The Amsterdam-headquartered neobank bunq reached a pre-tax profit of €2.3million over the last quarter of 2022.
Dutch challenger bunq, which offers a range of different personal and business digital-first banking services, is celebrating its first quarterly profit.
During the final quarter of last year, the challenger’s net fee income experienced year-on-year growth of 37 per cent, compared to Q4’22, seeing user deposits also increase during this time by 64 per cent to €1.8billion at the end of 2022. Bunq reported break-even for the first time at the end of December 2021.
The challenger’s first quarterly profit will fuel the fintech’s further growth and expansion, contributing to building the first global neobank for location-independent people and businesses.
“I’m incredibly proud that, just a decade since our inception, bunq’s service-oriented business model has proven to be profitable,” says Ali Niknam, founder and CEO of bunq.
“Aligning our user-centred philosophy with financial success, we were able to build a business that’s only successful as long as our users are happy.”
Founded in 2012, the challenger operates under a full European banking license issued by the Dutch National Bank (DNB). Niknam has subsequently spent the last decade developing the bank’s image and offerings, including the launch of its open API and a gradual launch across the European continent; funded through €98.7million of the founder’s own capital.
A decade in the making
Bunq debuted its fourth large-scale update last year as a means to assist its growing customer base with mitigating the impact of rising inflation. In this way, the update, called ‘Update 21’, introduced features including easy budgeting, group expenses and in-app widgets.

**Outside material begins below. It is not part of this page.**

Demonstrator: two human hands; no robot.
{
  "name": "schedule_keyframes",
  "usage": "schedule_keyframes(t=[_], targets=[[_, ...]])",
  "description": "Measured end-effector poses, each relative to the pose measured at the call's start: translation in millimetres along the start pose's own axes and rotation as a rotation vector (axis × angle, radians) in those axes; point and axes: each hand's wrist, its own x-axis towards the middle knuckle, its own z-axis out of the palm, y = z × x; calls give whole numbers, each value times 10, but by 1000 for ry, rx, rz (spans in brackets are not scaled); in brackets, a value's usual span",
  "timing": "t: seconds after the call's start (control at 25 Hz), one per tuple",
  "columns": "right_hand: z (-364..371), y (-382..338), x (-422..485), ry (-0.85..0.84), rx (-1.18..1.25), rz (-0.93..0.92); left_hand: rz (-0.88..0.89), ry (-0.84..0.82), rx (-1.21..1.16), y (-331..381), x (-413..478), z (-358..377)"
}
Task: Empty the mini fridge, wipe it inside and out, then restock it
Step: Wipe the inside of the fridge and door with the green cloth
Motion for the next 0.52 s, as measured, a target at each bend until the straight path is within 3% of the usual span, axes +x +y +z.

Around the same time, the challenger also settled an ongoing case with the DNB, which initially questioned the adequacy of the bank’s anti-money laundering (AML) screening methods for its private customers. While the DNB raised concerns over the process’s dependency on in-app evaluation, bunq ultimately explained how its application of artificial intelligence in this area was ensuring its compliance with AML rules.
The case then came to a head when the Trade and Industry Appeals Tribunal (CBb) ruled in favour of bunq and against the DNB, deciding that the plaintiff had failed to demonstrate the inadequacy of the challenger’s screening methods.
As evidenced by its latest profits, bunq is only heading in one direction, and its continued upward trajectory is being bolstered through a string of new acquisitions, including that of the group expenses management app Tricount, and the introduction of new investment propositions.
With the wind in its sails, the fintech unicorn’s position in the future of digital banking is looking stronger than ever.